The first 30 minutes or so of the film is macabre in this light. When looked at with scrutiny, too, it does not really hold up. The film wants to hoist up these heroic survivors and first responder characters, but these characters are never given the time of day. Just as the claustrophobic camera angles tighten the screen, the narrative does not give the characters room to properly breathe.
Not only this, but the vast majority of the characters we meet in the opening pre-race sequence disappear until the end of the movie, leaving way for Mark Wahlberg to take up the mantle for another Bergian one-man Wahlberg show. While the actor does just fine in the role, this approach is antithetical to the concept of a network narrative, which is clearly what the film is paving the way for in the opening handful of scenes.
There is no question, given the title, what the thematic drive of this film is going to be when one walks into the theater. This is all well and good. But when the characters inside this nationalism-fueled film are revealed to have the bare minimum of character to them it lowers the film to being not much more than a mission statement.
Not to mention that the real people depicted in this film almost certainly deserve better than the depictions given.
Patriots Day is shot cinema verite-style on handheld. What this means is we get plenty of shaky close-ups and wandering focus. This style of filmmaking can work. Here, it fits the atmosphere while also looking vastly unappealing.

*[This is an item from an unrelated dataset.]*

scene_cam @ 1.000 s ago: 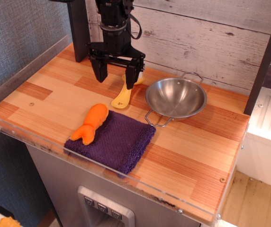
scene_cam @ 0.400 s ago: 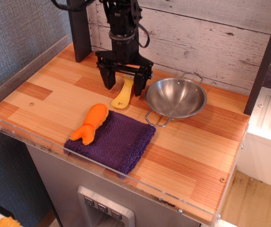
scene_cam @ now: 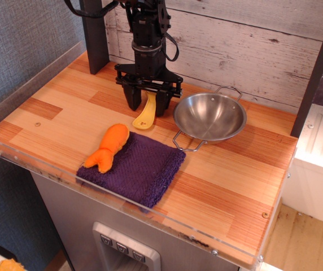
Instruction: Move the yellow brush from the back middle of the table to the front right corner.
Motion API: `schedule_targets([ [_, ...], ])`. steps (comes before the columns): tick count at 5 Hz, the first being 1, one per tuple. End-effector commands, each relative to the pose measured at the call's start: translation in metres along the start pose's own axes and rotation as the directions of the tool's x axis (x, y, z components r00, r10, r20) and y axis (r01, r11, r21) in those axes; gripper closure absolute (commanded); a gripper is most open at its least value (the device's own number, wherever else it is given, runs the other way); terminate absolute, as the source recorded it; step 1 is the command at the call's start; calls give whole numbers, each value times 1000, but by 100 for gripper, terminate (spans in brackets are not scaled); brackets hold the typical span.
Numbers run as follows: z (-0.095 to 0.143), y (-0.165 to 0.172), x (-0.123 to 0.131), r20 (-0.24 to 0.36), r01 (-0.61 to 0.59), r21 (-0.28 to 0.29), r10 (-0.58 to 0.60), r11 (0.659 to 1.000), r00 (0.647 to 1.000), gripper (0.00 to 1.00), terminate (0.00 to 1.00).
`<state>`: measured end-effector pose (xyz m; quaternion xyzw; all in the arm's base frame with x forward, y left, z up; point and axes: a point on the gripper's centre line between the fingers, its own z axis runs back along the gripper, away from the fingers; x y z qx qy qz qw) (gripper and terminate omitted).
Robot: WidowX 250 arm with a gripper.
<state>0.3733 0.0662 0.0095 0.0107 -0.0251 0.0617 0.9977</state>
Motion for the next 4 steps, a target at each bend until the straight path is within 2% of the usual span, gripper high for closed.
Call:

Timing, characters, and visuals aside, there are stretches of the film that are genuinely entertaining and suspenseful. There is actually an exact moment when the film switches into a new gear that makes the plot worth paying attention to. After the suspects have been identified, they attempt to make an exodus out of the city. From this point until the end of the film, an adequate amount of tension helps the film briefly transcend its flaws.
There are smaller points here and there, too, that give the film a dramatic edge that works. The internal investigation hierarchy, while playing on conventions of the crime procedural, gives an interesting side to the story.
Taken as a whole, though, Patriots Day is a concept that is not far enough removed from the actuality events that it is based on, to the point where the whole film feels too exploitative. Decades down the line, a film that takes an informative approach to this subject matter could help shed light to a younger generation that will only know the event as a page in a history textbook. But the film we have on that subject matter today does not do justice to those affected.